Bring Back Home Economics!

Bring Back Home Economics! August 10, 2010

When I left the Army to stay home and raise babies I was sort of in a weird limbo. I stumbled through the motions required to physically maintain a home, husband and small child, but my mind was elsewhere. I looked forward to dinner being done and things being put away so that I could get out my small-business start-up books and LSAT study manuals. I continued to look at my 2.5 year-old daughter as the part-time job she had always been, eventhough she was now my full-time job.
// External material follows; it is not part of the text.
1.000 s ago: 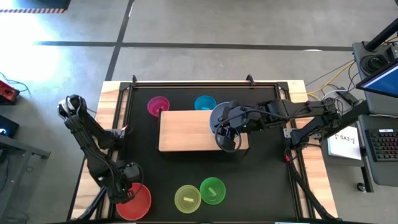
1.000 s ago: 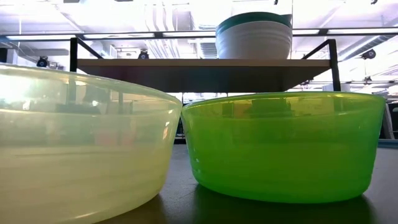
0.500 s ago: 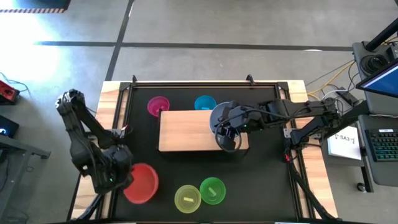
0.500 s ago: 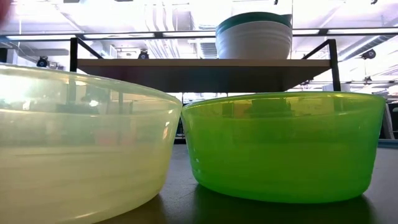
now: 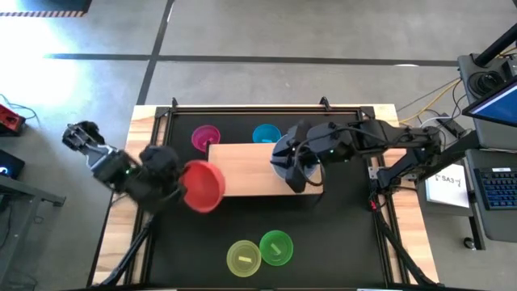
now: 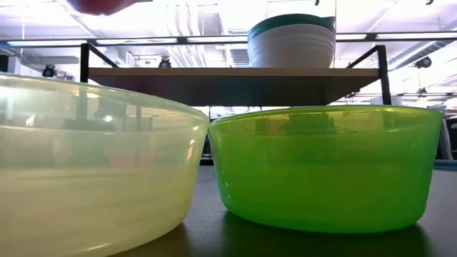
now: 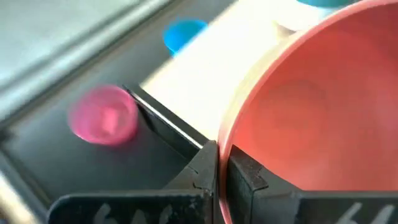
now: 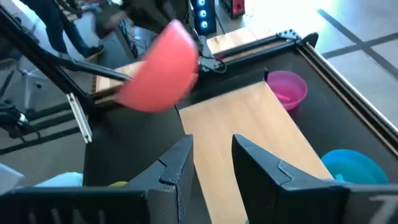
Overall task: Place and stack bowls onto a shelf
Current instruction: Stack the large orange bowl on top of the large blue bowl on the shelf
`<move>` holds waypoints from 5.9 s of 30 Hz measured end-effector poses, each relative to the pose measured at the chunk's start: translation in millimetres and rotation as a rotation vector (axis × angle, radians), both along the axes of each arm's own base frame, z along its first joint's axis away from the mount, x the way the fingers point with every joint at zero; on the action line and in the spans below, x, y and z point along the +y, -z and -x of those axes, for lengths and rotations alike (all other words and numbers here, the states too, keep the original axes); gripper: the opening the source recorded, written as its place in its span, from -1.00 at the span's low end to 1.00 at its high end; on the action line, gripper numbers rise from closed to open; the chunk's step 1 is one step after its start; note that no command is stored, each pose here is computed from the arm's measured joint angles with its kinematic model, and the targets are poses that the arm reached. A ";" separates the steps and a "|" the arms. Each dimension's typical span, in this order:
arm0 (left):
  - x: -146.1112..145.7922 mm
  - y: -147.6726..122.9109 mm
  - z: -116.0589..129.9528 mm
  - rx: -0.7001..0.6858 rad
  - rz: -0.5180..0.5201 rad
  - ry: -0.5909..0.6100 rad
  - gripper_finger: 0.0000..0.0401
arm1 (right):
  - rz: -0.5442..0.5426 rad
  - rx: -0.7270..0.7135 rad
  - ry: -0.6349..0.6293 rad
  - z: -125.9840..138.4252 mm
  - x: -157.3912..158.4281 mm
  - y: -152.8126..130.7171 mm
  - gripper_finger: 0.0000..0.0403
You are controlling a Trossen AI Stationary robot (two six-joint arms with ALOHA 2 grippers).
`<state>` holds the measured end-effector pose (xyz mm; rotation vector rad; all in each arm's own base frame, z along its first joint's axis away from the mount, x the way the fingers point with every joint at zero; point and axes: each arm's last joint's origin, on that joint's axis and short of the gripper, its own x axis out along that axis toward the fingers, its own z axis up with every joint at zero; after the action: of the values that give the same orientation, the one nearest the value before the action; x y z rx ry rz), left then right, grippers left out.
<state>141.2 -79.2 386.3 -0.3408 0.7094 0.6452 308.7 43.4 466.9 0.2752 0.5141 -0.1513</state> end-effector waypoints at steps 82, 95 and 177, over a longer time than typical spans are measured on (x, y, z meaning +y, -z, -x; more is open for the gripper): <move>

About that time God led me into a Christian women’s group at our local post in Arizona. How eye-opening! These women were actually reading about mothering! They were reading cookbooks in order to prepare more nutritious meals for their children, they were even reading books about the spiritual benefits of doing laundry. I joined a small book group in which we read about how to be better wives. Suddenly, my eyes were opened — I could learn how to improve every single aspect of our domestic life and bless my husband and children so abundantly! I didn’t have to be a natural pre-school teacher who loves to meal plan and re-upholster. No way, there were forerunners in this vocation and they have written wisely. In fact, as our mothers’ rode the cultural pressure wave of feminism and entered the workplace full-force, we lost domestic role models and familial wisdom. We have had to relearn things that were components of every family home just fifty years ago. We have the added temptations of hydrogentated high fructose convenience foods and 24-hour kiddie programming to avoid as well. We have been told that aprons and ironing boards are the modern day equivalents of chains. Well, my readings over the past THREE years have finally enabled me to reclaim many of the objects of domesticity. In fact, I love wearing an apron at the end of the day so that I can prepare a dinner from scratch. I love when I have time to iron one precious shirt for my husband to wear on the plane when he travels. These are enormous blessings to my family, they bless their health and spirit, and I know I would not be able to do that if I were slugging it through law school as previously envisioned.

I have been really empowered by reading Michael Pollan on how important slow, healthy food is. I have loved reading Laura Berquist on how to educate my little ones. Even Dr. Laura, on whom I am personally ambivalent, shares great wisdom on being a wife. I am in the midst of a book that I found in our Church’s “trash pile” (your tax dollars at work, folks) that really hits home the importance of a welcoming, established home in every individual’s life. To quote: “The stability and sense of community a home gives is necessary not only for the child’s well-being but also for persons of any age. Home is the comfortable base where we all belong.” Amen! So God help, me, I am not a natural-homemaker, but I am educating myself, and intend to do the same for all my children. Why is Home education so taboo? Is there room for it in the schools? What are some of your favorite titles?